Une opération surprise de grande ampleur
Les contrôleurs, mandatés par l'Agence française de lutte contre le dopage (AFLD), ont débarqué dans les hôtels de plusieurs formations peu avant le départ de la 16e étape. Selon une source proche de l'enquête, "il s'agit de l'un des plus gros coups de filet de l'histoire du Tour". Au total, une trentaine de coureurs ont été soumis à des prélèvements sanguins et urinaires.

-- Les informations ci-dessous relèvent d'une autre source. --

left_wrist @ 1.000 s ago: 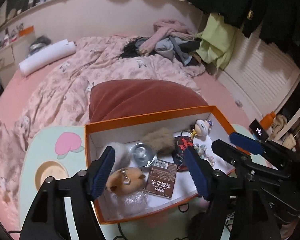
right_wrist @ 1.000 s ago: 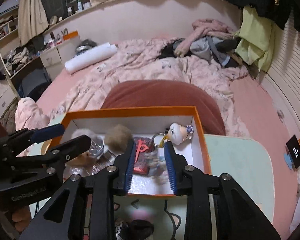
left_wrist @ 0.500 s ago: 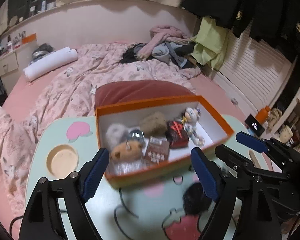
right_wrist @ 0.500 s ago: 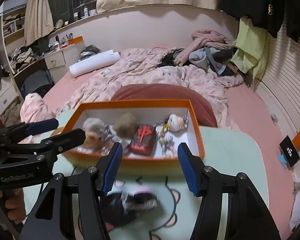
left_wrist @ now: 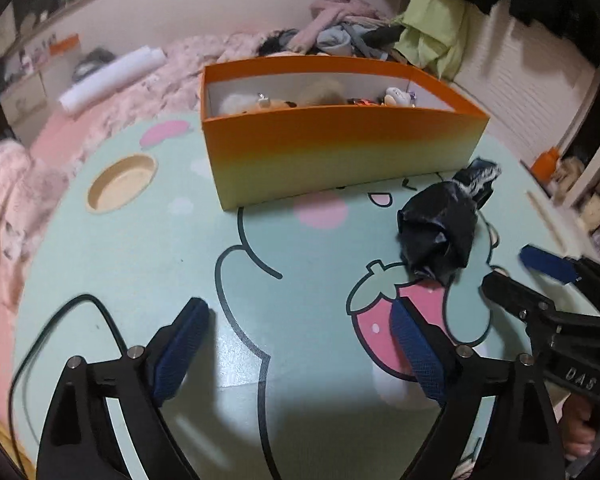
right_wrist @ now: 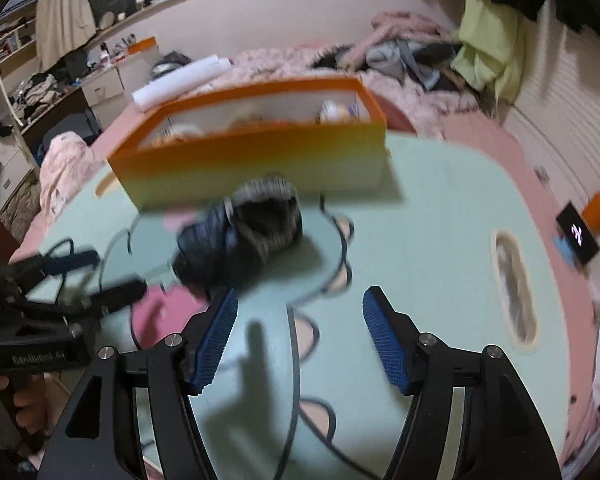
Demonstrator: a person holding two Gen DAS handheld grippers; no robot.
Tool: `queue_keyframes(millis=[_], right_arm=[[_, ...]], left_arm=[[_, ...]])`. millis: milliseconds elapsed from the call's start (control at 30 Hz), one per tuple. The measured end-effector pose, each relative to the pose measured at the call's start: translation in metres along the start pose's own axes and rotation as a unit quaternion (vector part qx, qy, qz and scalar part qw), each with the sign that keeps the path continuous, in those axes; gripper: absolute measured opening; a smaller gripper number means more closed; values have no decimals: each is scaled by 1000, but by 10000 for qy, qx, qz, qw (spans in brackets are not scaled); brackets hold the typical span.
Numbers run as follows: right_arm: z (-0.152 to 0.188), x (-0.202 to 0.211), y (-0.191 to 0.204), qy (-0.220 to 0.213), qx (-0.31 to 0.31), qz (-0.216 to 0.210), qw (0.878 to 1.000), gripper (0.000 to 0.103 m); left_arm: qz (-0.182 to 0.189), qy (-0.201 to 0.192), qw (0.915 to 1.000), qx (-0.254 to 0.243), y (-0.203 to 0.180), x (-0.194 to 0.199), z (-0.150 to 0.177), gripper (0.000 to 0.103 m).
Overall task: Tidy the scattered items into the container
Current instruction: 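Withdraw both grippers and move the left gripper toward the black pouch, then grasp the black lace-trimmed pouch with the left gripper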
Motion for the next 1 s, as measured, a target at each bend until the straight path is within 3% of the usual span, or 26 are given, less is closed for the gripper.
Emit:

Paul Seixas, un jeune talent sous surveillance
Paul Seixas, 22 ans, vainqueur de deux étapes lors de ce Tour, a été contrôlé dans sa chambre d'hôtel à 6h30 du matin. Son manager, interrogé par Le Monde, a déclaré : "Paul n'a rien à cacher, il est totalement serein. Ces contrôles sont la preuve que le système fonctionne." Le coureur, qui porte le maillot blanc de meilleur jeune, a ensuite pris le départ de l'étape comme prévu.

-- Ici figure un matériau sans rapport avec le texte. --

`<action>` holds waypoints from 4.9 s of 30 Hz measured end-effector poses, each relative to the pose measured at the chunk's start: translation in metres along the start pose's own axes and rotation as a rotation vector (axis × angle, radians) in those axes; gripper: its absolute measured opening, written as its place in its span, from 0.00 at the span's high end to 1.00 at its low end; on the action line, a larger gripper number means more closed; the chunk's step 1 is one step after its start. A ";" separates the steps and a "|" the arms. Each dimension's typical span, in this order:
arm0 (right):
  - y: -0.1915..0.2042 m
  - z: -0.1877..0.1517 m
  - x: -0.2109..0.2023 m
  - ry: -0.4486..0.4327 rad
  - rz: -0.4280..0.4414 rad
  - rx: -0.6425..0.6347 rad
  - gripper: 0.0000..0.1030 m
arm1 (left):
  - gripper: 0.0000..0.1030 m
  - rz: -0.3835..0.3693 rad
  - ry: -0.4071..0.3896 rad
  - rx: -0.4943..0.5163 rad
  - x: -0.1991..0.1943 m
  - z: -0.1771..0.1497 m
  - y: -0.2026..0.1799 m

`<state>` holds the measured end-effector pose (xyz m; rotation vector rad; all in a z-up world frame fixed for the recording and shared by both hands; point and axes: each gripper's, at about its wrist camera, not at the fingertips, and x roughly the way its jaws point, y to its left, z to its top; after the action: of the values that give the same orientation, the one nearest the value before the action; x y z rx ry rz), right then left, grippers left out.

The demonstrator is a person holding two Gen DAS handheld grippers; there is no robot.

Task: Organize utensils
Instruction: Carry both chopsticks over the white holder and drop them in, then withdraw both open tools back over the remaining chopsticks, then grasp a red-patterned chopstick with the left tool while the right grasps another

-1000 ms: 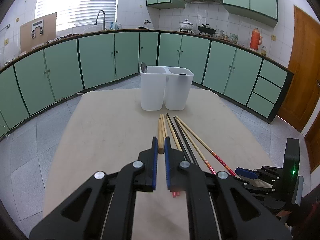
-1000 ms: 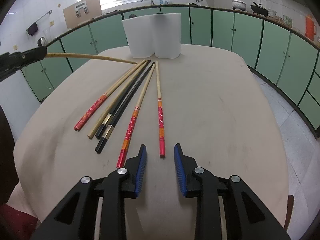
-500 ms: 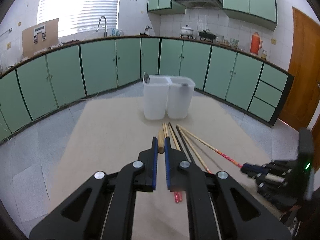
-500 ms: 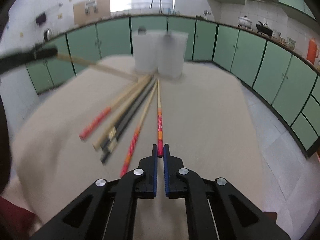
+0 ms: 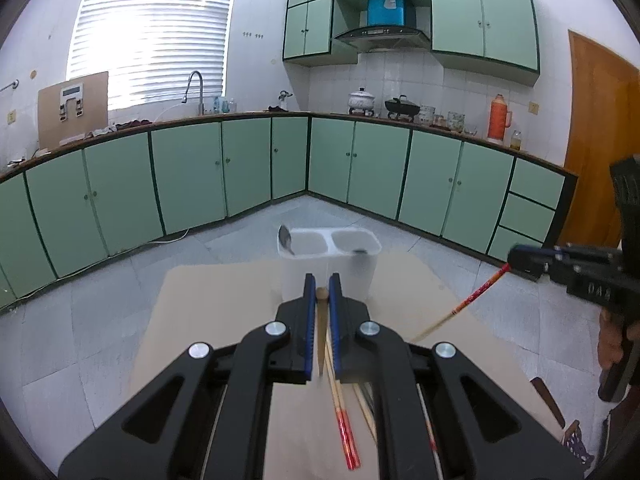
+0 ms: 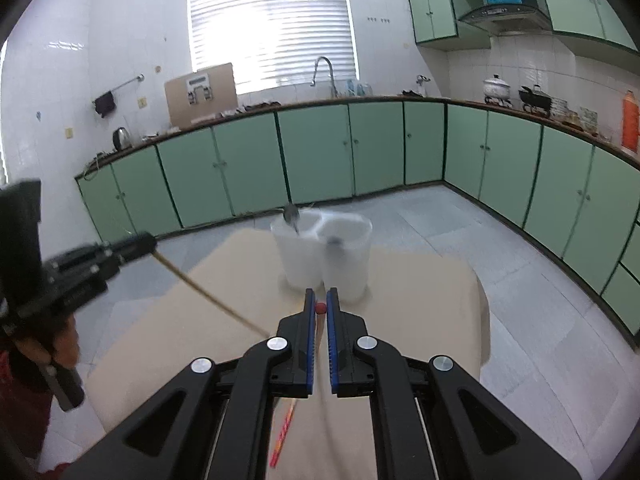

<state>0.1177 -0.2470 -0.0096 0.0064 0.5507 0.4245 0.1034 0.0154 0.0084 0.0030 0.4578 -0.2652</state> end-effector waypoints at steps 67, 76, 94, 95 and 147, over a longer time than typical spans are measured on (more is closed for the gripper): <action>-0.002 -0.125 0.064 0.106 -0.177 0.137 0.17 | 0.17 0.109 0.249 -0.027 0.062 -0.111 0.024; 0.019 -0.172 0.059 0.193 -0.149 0.154 0.33 | 0.17 0.091 0.325 -0.021 0.053 -0.142 0.013; 0.045 -0.186 0.062 0.264 -0.094 0.111 0.60 | 0.32 0.069 0.429 -0.007 0.061 -0.172 -0.005; 0.046 -0.187 0.062 0.265 -0.092 0.110 0.60 | 0.32 0.069 0.429 -0.010 0.061 -0.172 -0.005; 0.054 -0.171 0.044 0.227 -0.090 0.046 0.93 | 0.95 0.079 0.350 -0.010 0.039 -0.149 -0.013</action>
<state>0.0431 -0.1987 -0.1716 -0.0223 0.7814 0.3262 0.0693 0.0027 -0.1414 0.0582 0.8049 -0.1848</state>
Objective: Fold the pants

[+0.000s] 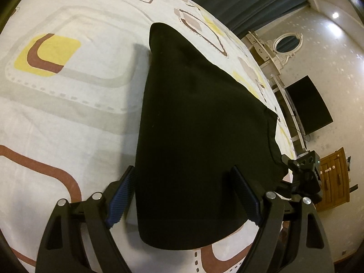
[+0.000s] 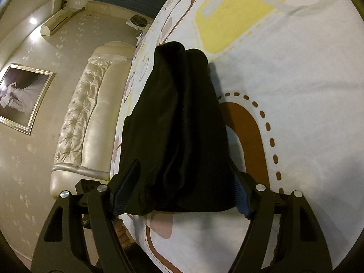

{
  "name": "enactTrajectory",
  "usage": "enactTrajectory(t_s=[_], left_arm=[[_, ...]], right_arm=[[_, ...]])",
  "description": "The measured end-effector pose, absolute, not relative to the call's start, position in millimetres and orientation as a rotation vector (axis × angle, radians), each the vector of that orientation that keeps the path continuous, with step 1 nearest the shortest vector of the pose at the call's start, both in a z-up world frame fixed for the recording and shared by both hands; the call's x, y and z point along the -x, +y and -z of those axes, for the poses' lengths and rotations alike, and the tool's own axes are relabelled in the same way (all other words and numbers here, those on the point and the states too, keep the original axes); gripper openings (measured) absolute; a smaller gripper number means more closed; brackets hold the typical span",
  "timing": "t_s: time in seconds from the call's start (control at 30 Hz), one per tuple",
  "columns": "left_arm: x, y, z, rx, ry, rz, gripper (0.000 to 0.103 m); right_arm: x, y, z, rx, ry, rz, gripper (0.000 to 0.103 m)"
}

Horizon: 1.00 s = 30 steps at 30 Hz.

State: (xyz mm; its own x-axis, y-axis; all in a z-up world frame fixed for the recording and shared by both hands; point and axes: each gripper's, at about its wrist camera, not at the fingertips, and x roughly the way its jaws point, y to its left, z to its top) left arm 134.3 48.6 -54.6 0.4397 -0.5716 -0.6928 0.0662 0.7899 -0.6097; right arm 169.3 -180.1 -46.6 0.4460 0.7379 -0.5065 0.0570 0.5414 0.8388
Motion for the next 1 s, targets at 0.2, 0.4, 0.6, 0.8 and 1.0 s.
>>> enactTrajectory(t_s=[0.2,0.4,0.6,0.8,1.0], left_arm=[[-133.8,49.0,54.7,0.545,1.046,0.422,0.082],[-133.6,52.7,52.2,0.518,1.048,0.408,0.053],[-134.6,56.2,49.2,0.529,1.064,0.396,0.043],[-132.0,53.1,44.8,0.508,1.068,0.369,0.041],[-131.2,55.2,41.1,0.506,1.099,0.340,0.040]], right_arm=[[-171.0,-179.1,49.0,-0.882,1.058,-0.485,0.060],[-171.4,-180.7,54.1,-0.878,1.067,-0.474,0.040],[-169.1,-179.1,52.4,-0.877,1.051,-0.475,0.035],[-167.7,-178.3,46.9,-0.865,1.046,-0.464,0.033],[-163.9,-176.6,41.1,-0.865,1.051,-0.466,0.032]])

Un renforcement de la lutte antidopage
Cette opération intervient alors que le Tour de France 2026 a enregistré un taux de contrôles positifs historiquement bas. L'AFLD a annoncé en début de semaine avoir réalisé plus de 800 tests depuis le départ de Lille, soit une augmentation de 15% par rapport à l'édition précédente. "Nous intensifions nos efforts pour préserver l'intégrité du sport", a commenté le directeur de l'agence.
Réactions des équipes
Plusieurs directeurs sportifs ont salué la démarche. "C'est une bonne chose, cela montre que personne n'est au-dessus des règles", a affirmé le manager d'une équipe étrangère. D'autres, en revanche, ont critiqué le timing, estimant que ces contrôles perturbent la concentration des coureurs avant des étapes cruciales. Le peloton doit aborder mercredi la redoutable montée du col de la Loze.